Lebih lanjut Arini menerangkan, bahwa serat kenaf berada di kulit batang tanaman kenaf. Teknologi untuk mendapatkan serat kenaf dikenal dengan istilah retting. Retting merupakan proses degradasi komponen-komponen yang melekatkan serat-serat selulosa yaitu pectin, hemiselulosa, lignin, dan pengotor lain tanpa merusak serat selulosa. Proses ektrasi serat dalam kulit batang tanaman juga dilakukan pada rosela, rami, linum, bambu dan tanaman serat lainnya.

Proses retting yang eksisting dilakukan saat ini adalah retting secara konvensional dengan cara merendam batang kenaf yang telah dipanen ke dalam kolam berisi air yang sangat banyak. Metode ini, menurut Arini berkembang di lahan banjir atau lahan bonorowo di Lamongan, Jawa Timur. “Proses ini mengandalkan mikroba yang terbawa pada kulit batang kenaf maupun mikroba-mikroba di dalam air,” lanjutnya.

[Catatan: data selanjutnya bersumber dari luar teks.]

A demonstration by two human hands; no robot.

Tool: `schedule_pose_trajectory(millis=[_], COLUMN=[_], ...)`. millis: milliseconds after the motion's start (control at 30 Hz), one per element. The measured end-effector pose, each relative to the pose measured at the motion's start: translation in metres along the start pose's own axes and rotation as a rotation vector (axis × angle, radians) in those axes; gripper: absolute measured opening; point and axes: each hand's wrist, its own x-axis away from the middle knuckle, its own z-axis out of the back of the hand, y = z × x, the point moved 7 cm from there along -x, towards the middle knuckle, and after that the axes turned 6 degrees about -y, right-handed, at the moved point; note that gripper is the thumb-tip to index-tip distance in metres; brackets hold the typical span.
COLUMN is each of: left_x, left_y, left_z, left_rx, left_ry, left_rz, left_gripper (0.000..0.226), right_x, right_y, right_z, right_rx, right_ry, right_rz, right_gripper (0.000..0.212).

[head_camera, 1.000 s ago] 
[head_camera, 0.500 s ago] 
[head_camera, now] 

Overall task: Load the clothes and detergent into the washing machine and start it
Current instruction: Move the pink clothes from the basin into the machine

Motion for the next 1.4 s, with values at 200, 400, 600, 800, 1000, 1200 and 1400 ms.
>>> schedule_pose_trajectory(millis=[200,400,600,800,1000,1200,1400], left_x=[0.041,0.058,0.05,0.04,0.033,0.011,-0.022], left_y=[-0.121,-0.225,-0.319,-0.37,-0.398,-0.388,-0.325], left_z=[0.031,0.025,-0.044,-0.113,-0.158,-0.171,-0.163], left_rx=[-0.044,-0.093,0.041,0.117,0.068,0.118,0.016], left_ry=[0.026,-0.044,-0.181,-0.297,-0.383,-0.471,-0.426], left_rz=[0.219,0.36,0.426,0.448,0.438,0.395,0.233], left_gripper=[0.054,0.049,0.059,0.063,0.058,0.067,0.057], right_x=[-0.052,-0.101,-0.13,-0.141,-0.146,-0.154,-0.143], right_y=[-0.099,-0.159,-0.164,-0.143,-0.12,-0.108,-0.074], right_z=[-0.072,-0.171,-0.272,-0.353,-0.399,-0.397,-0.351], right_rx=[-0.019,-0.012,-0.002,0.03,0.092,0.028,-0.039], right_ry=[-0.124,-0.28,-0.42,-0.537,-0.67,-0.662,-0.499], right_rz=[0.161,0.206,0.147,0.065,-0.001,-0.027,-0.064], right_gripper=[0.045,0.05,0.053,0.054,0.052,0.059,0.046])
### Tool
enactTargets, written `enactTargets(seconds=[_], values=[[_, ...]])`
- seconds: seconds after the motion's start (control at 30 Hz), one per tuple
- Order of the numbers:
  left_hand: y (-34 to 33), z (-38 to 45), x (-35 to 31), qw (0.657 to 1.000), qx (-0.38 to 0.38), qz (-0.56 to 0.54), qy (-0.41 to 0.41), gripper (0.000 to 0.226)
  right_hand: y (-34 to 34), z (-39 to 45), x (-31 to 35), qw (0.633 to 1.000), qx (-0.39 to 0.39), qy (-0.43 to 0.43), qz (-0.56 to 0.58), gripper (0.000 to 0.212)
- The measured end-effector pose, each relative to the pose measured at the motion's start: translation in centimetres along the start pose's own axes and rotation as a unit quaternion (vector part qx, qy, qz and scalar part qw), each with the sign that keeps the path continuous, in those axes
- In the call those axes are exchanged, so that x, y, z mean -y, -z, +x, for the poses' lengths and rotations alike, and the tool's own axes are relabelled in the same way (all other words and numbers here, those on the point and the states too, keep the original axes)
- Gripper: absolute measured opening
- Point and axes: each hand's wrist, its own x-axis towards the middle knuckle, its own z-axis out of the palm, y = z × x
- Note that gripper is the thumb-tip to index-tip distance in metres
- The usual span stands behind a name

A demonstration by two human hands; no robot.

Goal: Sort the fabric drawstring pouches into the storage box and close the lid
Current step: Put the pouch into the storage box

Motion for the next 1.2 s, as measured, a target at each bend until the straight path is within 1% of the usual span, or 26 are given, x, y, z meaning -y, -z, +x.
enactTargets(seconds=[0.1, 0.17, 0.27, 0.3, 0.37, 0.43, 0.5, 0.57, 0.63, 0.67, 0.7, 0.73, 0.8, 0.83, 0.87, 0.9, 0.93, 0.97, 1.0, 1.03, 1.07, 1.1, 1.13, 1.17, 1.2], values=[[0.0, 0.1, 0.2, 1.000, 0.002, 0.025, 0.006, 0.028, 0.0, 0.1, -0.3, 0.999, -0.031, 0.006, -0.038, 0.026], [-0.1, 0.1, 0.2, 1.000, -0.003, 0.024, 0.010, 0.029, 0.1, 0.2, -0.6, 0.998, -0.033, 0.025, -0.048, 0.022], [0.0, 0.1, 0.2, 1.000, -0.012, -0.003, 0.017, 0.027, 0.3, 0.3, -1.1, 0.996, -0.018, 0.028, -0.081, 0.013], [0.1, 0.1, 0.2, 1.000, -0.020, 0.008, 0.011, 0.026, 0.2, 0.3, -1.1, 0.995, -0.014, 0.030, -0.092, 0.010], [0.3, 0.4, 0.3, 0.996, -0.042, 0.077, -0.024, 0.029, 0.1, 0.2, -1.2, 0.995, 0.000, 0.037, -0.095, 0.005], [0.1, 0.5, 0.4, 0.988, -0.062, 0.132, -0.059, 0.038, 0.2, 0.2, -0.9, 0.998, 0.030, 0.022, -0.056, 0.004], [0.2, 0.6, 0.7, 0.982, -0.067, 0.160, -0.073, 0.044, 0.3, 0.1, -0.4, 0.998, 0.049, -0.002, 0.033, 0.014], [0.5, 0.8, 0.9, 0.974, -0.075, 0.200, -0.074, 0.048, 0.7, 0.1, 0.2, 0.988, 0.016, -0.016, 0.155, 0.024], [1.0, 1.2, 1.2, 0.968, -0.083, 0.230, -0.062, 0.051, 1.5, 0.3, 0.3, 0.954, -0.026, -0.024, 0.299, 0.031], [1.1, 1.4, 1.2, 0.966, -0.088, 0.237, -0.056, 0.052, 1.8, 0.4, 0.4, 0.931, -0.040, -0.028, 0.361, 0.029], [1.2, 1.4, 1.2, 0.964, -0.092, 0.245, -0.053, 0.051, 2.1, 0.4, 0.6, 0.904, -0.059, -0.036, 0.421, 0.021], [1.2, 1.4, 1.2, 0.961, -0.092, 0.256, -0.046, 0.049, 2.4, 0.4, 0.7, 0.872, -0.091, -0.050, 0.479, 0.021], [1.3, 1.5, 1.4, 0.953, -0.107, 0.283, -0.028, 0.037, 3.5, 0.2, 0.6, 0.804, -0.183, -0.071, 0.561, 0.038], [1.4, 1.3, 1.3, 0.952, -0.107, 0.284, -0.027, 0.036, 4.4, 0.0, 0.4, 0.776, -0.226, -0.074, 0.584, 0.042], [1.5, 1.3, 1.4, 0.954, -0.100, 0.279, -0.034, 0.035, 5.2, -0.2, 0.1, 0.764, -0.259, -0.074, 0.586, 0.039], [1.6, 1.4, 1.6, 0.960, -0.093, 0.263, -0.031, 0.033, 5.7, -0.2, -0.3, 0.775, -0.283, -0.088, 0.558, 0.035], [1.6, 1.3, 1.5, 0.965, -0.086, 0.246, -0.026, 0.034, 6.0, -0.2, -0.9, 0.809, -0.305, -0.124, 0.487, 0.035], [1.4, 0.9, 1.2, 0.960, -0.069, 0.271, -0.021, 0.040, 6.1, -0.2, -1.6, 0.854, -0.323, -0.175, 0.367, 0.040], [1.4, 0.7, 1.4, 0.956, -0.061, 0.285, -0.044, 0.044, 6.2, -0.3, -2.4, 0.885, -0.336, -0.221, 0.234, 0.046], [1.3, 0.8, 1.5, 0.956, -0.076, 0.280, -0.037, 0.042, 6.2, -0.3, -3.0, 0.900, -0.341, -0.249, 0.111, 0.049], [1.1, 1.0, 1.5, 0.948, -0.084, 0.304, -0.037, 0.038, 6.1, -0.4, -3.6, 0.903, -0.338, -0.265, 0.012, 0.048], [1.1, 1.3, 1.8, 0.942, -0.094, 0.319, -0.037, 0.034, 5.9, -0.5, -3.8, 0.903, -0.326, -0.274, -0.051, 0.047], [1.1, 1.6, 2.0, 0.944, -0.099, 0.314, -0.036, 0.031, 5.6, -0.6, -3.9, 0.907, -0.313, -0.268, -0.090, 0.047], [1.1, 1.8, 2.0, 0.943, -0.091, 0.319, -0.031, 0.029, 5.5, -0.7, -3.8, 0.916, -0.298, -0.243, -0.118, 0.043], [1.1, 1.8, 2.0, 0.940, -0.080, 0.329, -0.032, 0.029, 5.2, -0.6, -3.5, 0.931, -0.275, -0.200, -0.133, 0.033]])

Retting secara konvensional ini memiliki beberapa kelebihan yaitu efektivitasnya tinggi dan kualitas seratnya cukup baik. Namun metode ini hanya efisien dilakukan di lahan banjir/bonorowo. Metode ini juga memiliki banyak kelemahan yaitu memerlukan air dalam jumlah sangat banyak. Proses degradasi bagian tanaman juga tidak terkendali menyebabkan penurunan kualitas serat pada beberapa bagian.

“Karena prosesnya di bawah permukaan air maka terjadi proses anaerob mikroba-mikroba di dalam air yang menimbulkan bau busuk, emisi metana, dan pencemaran air limbah ke lingkungan. Kondisi lingkungan seperti itu tidak nyaman bagi pekerja,” terangnya.

Karena itu, peneliti Balittas telah mengembangkan teknologi retting tanpa genangan yaitu retting embun atau dew retting. Teknologi retting embun ini dikembangkan tim peneliti Balittas sejak 2012 dengan menggunakan jasa mikroorganisme berupa jamur dan bakteri yang dapat mendegradasi pectin, hemiselulosa, dan lignin.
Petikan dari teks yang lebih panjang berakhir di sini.